Goal of the exercise: Give the lines below again, exactly as they stand, and leave out the images.

Dataset section:
......
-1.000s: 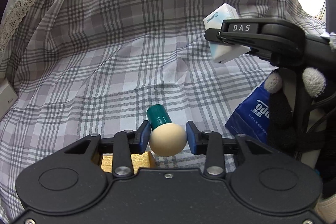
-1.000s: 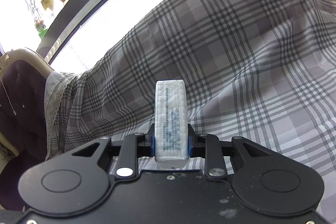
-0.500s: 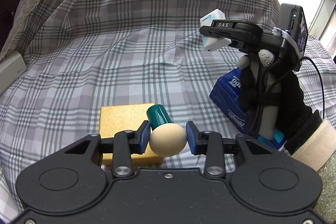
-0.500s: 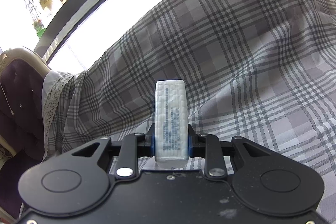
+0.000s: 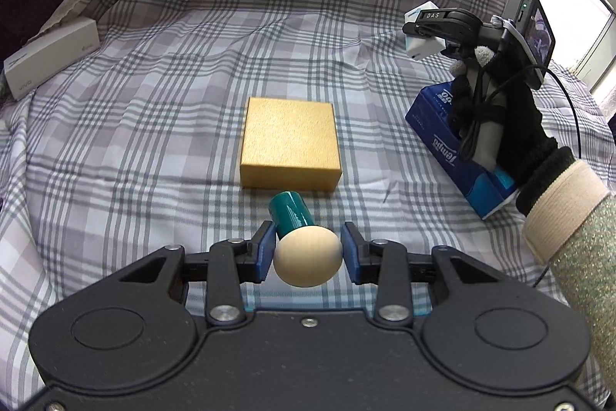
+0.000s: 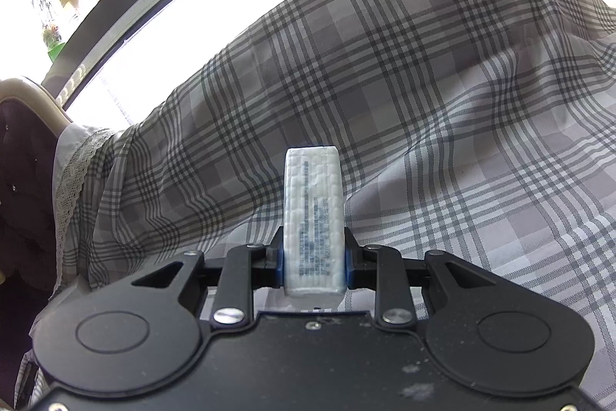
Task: Organize soft objects
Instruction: 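Carry the egg toy in the left gripper while the right carries the packet to the tray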
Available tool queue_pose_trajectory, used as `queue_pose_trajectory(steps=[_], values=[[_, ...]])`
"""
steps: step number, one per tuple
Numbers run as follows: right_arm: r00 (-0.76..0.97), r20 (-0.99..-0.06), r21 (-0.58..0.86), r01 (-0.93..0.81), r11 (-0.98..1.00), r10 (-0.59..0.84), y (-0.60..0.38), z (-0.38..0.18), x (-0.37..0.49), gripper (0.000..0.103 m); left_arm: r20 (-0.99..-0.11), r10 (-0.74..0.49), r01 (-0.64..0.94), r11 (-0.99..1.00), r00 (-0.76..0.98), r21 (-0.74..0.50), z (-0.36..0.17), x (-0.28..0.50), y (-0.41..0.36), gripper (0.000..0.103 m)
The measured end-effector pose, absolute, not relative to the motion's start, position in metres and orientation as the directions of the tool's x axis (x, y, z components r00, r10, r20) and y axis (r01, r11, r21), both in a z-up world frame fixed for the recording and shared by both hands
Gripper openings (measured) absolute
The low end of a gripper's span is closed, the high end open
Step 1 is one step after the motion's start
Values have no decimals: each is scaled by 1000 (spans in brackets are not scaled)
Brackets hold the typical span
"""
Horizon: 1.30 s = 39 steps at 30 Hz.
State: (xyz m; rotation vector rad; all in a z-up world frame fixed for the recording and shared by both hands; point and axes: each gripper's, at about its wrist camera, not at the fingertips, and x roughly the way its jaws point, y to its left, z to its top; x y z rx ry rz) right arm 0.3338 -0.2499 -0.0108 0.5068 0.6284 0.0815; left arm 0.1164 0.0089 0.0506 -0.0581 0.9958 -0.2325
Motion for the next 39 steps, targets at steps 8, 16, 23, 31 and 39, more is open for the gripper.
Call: queue_pose_trajectory(steps=[8,16,23,31,39], values=[[775,-606,367,76,927,176,-233,0,338,26,-824,-211,107,977,526,-182,46,87,35,38],[771,-597,317,-26,948,221,-218,55,302,26,-819,-227,96,973,526,-208,45,72,47,37],[788,-539,215,-213,953,297,-198,127,206,26,-819,-233,105,972,524,-210,46,67,49,37],[752,-568,237,-241,941,335,-194,160,73,26,-836,-238,140,971,495,-193,42,62,47,38],[645,-666,381,-138,914,375,-195,136,5,26,-851,-226,153,973,475,-173,35,59,44,38]])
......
Result:
-1.000s: 
-1.000s: 
-0.500s: 
-0.500s: 
+0.000s: 
+0.000s: 
Task: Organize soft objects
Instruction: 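Carry the egg toy in the left gripper while the right carries the packet to the tray
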Available tool queue_pose_trajectory, used as `queue_pose_trajectory(steps=[_], values=[[_, ...]])`
"""
steps: step number, one per tuple
Numbers run as follows: right_arm: r00 (-0.76..0.97), r20 (-0.99..-0.06), r21 (-0.58..0.86), r01 (-0.93..0.81), r11 (-0.98..1.00), r10 (-0.59..0.84), y (-0.60..0.38), z (-0.38..0.18), x (-0.37..0.49), gripper (0.000..0.103 m); left_arm: r20 (-0.99..-0.11), r10 (-0.74..0.49), r01 (-0.64..0.94), r11 (-0.99..1.00), r00 (-0.76..0.98), r21 (-0.74..0.50), z (-0.36..0.17), x (-0.28..0.50), y (-0.41..0.36), gripper (0.000..0.103 m)
The measured end-effector pose, absolute, not relative to the motion's start, position in metres and orientation as the directions of the tool's x axis (x, y, z components r00, r10, r20) and y axis (r01, r11, r21), both in a z-up world frame fixed for the recording and shared by both hands
Gripper openings (measured) absolute
The low end of a gripper's span is closed, the high end open
Step 1 is one step after the motion's start
Values have no decimals: each is scaled by 1000 (spans in brackets are not scaled)
Brackets hold the typical span
"""
Horizon: 1.30 s = 39 steps at 30 Hz.
State: (xyz m; rotation vector rad; all in a z-up world frame fixed for the recording and shared by both hands; point and axes: each gripper's, at about its wrist camera, not at the fingertips, and x roughly the way its jaws point, y to its left, z to its top; x y z rx ry rz) right arm 0.3338 -0.2499 -0.0108 0.5068 0.6284 0.0815; left arm 0.1164 0.0089 0.0506 -0.0581 0.9958 -0.2325
Motion for the next 39 steps, targets at steps 8, 16, 23, 31 and 39, more is open for the gripper.
Call: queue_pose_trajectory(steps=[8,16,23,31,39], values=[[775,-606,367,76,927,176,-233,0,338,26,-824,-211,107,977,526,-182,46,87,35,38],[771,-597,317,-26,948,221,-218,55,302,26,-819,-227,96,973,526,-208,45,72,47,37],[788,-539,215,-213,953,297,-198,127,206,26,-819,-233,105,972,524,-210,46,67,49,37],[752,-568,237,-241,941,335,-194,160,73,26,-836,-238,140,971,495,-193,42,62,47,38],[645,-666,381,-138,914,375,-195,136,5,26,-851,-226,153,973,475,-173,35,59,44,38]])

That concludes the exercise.